Toutefois, le requérant ne présente aucune circonstance nouvelle en droit ou en fait au regard de celles qui avaient été évoquées lors de la précédente requête s’agissant notamment de l’état de grossesse de son épouse, le début de grossesse ayant été estimé au 28 août 2025 et le requérant en ayant fait part sans sa précédente requête.
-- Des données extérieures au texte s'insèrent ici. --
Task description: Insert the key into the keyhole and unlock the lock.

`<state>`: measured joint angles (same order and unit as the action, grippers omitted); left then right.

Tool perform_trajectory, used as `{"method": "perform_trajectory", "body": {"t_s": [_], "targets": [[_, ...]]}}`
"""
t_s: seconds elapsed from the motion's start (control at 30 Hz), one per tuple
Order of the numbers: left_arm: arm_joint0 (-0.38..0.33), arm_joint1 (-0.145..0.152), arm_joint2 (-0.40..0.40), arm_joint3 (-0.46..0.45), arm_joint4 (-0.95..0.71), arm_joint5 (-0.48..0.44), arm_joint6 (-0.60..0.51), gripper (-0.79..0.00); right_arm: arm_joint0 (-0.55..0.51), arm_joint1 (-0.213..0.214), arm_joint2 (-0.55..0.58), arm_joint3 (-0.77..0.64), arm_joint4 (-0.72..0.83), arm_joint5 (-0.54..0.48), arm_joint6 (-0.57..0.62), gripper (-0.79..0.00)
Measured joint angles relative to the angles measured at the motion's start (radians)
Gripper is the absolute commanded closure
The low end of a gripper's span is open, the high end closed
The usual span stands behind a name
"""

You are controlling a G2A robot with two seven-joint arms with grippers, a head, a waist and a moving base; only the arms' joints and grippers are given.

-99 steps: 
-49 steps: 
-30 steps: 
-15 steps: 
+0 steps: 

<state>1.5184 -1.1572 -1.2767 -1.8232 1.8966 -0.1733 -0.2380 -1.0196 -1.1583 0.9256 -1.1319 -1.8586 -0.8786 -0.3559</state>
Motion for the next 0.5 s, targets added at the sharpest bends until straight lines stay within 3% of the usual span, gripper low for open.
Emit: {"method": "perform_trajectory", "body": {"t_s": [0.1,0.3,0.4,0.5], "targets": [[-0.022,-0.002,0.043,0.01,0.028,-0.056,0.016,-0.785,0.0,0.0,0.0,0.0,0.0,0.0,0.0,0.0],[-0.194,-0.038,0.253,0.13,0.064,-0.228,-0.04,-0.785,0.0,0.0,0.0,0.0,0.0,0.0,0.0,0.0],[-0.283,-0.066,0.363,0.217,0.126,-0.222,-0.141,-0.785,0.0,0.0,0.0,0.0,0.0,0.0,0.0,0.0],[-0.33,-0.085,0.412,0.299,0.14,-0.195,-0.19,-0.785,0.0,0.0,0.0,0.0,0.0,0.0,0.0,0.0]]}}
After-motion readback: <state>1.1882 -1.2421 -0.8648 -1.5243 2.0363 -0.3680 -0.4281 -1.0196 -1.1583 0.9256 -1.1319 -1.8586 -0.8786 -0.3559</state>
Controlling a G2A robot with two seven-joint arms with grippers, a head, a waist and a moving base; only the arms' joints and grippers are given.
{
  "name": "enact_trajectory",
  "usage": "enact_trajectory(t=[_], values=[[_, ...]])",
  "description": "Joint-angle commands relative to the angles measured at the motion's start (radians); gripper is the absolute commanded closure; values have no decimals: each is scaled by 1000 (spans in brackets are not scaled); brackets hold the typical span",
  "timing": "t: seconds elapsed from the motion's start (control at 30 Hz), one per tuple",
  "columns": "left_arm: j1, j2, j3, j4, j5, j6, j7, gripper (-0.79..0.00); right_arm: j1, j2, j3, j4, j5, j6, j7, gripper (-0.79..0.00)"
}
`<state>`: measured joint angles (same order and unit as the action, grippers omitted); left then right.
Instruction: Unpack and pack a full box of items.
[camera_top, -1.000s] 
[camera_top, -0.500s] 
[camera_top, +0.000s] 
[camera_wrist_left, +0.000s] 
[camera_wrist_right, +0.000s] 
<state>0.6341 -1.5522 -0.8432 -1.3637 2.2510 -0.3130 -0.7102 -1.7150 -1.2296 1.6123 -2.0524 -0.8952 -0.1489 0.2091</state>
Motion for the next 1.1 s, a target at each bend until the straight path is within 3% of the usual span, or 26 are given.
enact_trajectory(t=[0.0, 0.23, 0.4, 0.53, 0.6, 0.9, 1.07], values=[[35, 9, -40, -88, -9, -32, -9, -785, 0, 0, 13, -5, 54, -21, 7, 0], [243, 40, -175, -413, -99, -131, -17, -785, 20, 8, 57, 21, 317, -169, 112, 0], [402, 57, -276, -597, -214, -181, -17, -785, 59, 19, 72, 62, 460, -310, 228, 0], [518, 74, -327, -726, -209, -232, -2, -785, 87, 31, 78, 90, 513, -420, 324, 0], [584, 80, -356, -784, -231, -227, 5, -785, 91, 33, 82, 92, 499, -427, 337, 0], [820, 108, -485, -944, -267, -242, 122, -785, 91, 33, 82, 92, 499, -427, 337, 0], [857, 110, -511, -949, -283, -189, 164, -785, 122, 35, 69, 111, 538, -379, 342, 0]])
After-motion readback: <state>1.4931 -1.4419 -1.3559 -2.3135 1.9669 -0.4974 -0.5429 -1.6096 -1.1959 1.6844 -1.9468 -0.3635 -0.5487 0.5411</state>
Si le congé maternité constitue un élément nouveau, il n’a en lui-même aucune incidence sur l’appréciation des différents moyens de droit qui sont communs aux deux requêtes. Au surplus, il n’est pas établi que l’arrêt maladie de son épouse dans le cadre de sa grossesse la priverait de tout revenu de remplacement. Par ailleurs, la suspension depuis le 6 janvier 2026 du contrat de travail de M. A…, en raison de l’absence de récépissé ou de titre de séjour l’autorisant à travailler, est la conséquence de l’arrêté d’expulsion contesté et ne constitue pas, en elle-même, une circonstance nouvelle. Si, par ailleurs, la mise à exécution de la mesure d’éloignement aura nécessairement un impact potentiellement traumatique pour l’ensemble de la famille dont M. A…, né en 1995 et qui réside en France depuis l’âge de 10 ans, il convient, toutefois, de prendre en considération la nature et la gravité des faits commis par M. A… et son comportement depuis sa sortie de prison et la menace à l’ordre public qui en résulte, et alors même que la commission départementale d’expulsion n’a pas donné un avis favorable à son expulsion. Par suite, le requérant ne faisant pas valoir de moyens nouveaux ou fondés par rapport aux motifs pour lesquels sa précédente demande de suspension a été rejetée, il y a lieu de rejeter cette nouvelle requête dans l’attente de l’intervention d’une décision sur son recours en annulation. Il y a lieu, en conséquence, et sans qu’il soit besoin de se prononcer sur la condition se rapportant à l’urgence à statuer, de rejeter la requête de M. A… en toutes ses conclusions sur le fondement de l’article L. 521-1 du code de justice administrative selon la procédure prévue à l’article L. 522-3 du même code.
O R D O N N E :
Article 1er :
La requête de M. A… est rejetée.
Article 2 :
La présente ordonnance sera notifiée à M. A….
Copie en sera adressée à la préfète de la Haute-Savoie.
Fait à Grenoble le 16 janvier 2026.
Le juge des référés,
C. VIAL-PAILLER
La République mande et ordonne à la préfète de la Haute-Savoie en ce qui la concerne ou à tous commissaires de justice à ce requis en ce qui concerne les voies de droit commun, contre les parties privées, de pourvoir à l’exécution de la présente décision.